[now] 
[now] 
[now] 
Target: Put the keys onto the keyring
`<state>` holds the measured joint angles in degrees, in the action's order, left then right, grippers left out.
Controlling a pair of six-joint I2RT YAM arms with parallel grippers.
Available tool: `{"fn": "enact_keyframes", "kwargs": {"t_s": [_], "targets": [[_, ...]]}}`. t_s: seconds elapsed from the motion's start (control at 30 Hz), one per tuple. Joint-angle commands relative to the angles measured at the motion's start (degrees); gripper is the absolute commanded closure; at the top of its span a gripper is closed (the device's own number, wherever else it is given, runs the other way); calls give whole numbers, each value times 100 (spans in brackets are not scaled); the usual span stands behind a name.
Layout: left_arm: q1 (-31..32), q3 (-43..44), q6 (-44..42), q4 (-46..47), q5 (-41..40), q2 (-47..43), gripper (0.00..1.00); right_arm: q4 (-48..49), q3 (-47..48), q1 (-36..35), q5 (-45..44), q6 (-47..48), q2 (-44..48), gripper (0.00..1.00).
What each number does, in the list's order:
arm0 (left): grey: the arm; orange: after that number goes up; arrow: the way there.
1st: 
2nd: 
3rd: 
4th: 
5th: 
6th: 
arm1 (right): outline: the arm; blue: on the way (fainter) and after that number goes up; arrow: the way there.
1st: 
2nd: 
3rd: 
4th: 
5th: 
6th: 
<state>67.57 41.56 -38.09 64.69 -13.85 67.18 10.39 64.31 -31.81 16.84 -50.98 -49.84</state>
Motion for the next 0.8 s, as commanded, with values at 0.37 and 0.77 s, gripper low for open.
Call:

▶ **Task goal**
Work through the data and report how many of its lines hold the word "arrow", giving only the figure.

▶ **Answer to this exercise**
2